WORK INSTRUCTIONS: Set down every line of the data, unchanged and complete.

GIVEN MATERIAL:
»»

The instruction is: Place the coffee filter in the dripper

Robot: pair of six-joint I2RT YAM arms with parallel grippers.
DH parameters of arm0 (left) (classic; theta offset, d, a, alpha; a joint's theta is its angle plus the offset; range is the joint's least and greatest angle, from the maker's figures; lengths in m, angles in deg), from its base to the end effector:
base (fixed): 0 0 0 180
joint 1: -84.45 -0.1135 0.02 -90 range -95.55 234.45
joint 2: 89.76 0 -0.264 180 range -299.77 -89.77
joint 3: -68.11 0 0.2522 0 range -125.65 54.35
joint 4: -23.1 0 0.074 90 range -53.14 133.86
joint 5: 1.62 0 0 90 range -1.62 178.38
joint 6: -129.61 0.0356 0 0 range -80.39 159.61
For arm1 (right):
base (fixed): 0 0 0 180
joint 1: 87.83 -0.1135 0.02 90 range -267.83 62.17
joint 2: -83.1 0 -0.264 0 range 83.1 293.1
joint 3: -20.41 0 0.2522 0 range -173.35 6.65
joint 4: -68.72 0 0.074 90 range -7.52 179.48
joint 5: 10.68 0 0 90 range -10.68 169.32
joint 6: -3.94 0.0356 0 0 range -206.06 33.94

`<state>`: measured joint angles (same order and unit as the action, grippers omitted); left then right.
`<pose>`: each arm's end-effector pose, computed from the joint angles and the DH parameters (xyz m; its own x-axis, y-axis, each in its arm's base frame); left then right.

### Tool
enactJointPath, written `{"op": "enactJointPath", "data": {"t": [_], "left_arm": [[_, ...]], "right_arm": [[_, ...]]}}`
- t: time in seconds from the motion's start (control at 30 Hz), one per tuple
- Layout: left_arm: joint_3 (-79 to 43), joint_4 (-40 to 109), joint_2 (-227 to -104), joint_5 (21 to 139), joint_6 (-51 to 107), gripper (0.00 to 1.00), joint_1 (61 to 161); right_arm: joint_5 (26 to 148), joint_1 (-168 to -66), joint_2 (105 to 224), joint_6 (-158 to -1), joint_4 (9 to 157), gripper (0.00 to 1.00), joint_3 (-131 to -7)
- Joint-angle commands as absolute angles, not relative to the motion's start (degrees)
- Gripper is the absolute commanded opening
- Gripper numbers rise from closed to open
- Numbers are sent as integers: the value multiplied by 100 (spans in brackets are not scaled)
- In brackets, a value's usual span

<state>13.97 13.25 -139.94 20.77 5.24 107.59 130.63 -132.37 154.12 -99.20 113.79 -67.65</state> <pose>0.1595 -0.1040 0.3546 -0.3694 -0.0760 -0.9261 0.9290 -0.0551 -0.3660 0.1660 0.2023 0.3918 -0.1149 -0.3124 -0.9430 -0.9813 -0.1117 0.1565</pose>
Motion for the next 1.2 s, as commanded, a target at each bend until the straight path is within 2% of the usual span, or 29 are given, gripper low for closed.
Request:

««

RESPONSE:
The instruction is: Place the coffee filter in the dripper

Robot: pair of six-joint I2RT YAM arms with parallel grippers.
DH parameters of arm0 (left) (classic; theta offset, d, a, alpha; a joint's theta is its angle plus the offset; range is the joint's least and greatest angle, from the maker's figures; lengths in m, angles in deg), from its base to the end effector:
base (fixed): 0 0 0 180
joint 1: -84.45 -0.1135 0.02 -90 range -95.55 234.45
joint 2: 89.76 0 -0.264 180 range -299.77 -89.77
joint 3: -68.11 0 0.2522 0 range -125.65 54.35
joint 4: -23.1 0 0.074 90 range -53.14 133.86
joint 5: 1.62 0 0 90 range -1.62 178.38
joint 6: -129.61 0.0356 0 0 range -80.39 159.61
For arm1 (right):
base (fixed): 0 0 0 180
joint 1: 87.83 -0.1135 0.02 90 range -267.83 62.17
joint 2: -83.1 0 -0.264 0 range 83.1 293.1
joint 3: -20.41 0 0.2522 0 range -173.35 6.65
joint 4: -68.72 0 0.074 90 range -7.52 179.48
joint 5: 10.68 0 0 90 range -10.68 169.32
joint 6: -3.94 0.0356 0 0 range -206.06 33.94

`<state>`: measured joint angles (same order and unit as the action, grippers omitted); left then right.
`<pose>`: each arm's end-effector pose, computed from the joint angles and the DH parameters (xyz m; its own x-axis, y-axis, each in its arm's base frame); left then right.

### Tool
enactJointPath, written `{"op": "enactJointPath", "data": {"t": [_], "left_arm": [[_, ...]], "right_arm": [[_, ...]]}}`
- t: time in seconds from the motion's start (control at 30 Hz), one per tuple
- Layout: left_arm: joint_3 (-79 to 43), joint_4 (-40 to 109), joint_2 (-227 to -104), joint_5 (21 to 139), joint_6 (-51 to 107), gripper (0.00 to 1.00), joint_1 (61 to 161); right_arm: joint_5 (26 to 148), joint_1 (-168 to -66), joint_2 (105 to 224), joint_6 (-158 to -1), joint_4 (9 to 157), gripper (0.00 to 1.00), joint_3 (-131 to -7)
- Joint-angle commands as absolute angles, not relative to the motion's start (degrees)
- Gripper is the absolute commanded opening
- Gripper numbers rise from closed to open
- Numbers are sent as integers: the value multiplied by 100 (spans in brackets are not scaled)
- In brackets, a value's usual span

<state>13.97 13.25 -139.94 20.77 5.24 107.59 130.63 -132.37 154.12 -99.20 113.79 -67.65</state> <pose>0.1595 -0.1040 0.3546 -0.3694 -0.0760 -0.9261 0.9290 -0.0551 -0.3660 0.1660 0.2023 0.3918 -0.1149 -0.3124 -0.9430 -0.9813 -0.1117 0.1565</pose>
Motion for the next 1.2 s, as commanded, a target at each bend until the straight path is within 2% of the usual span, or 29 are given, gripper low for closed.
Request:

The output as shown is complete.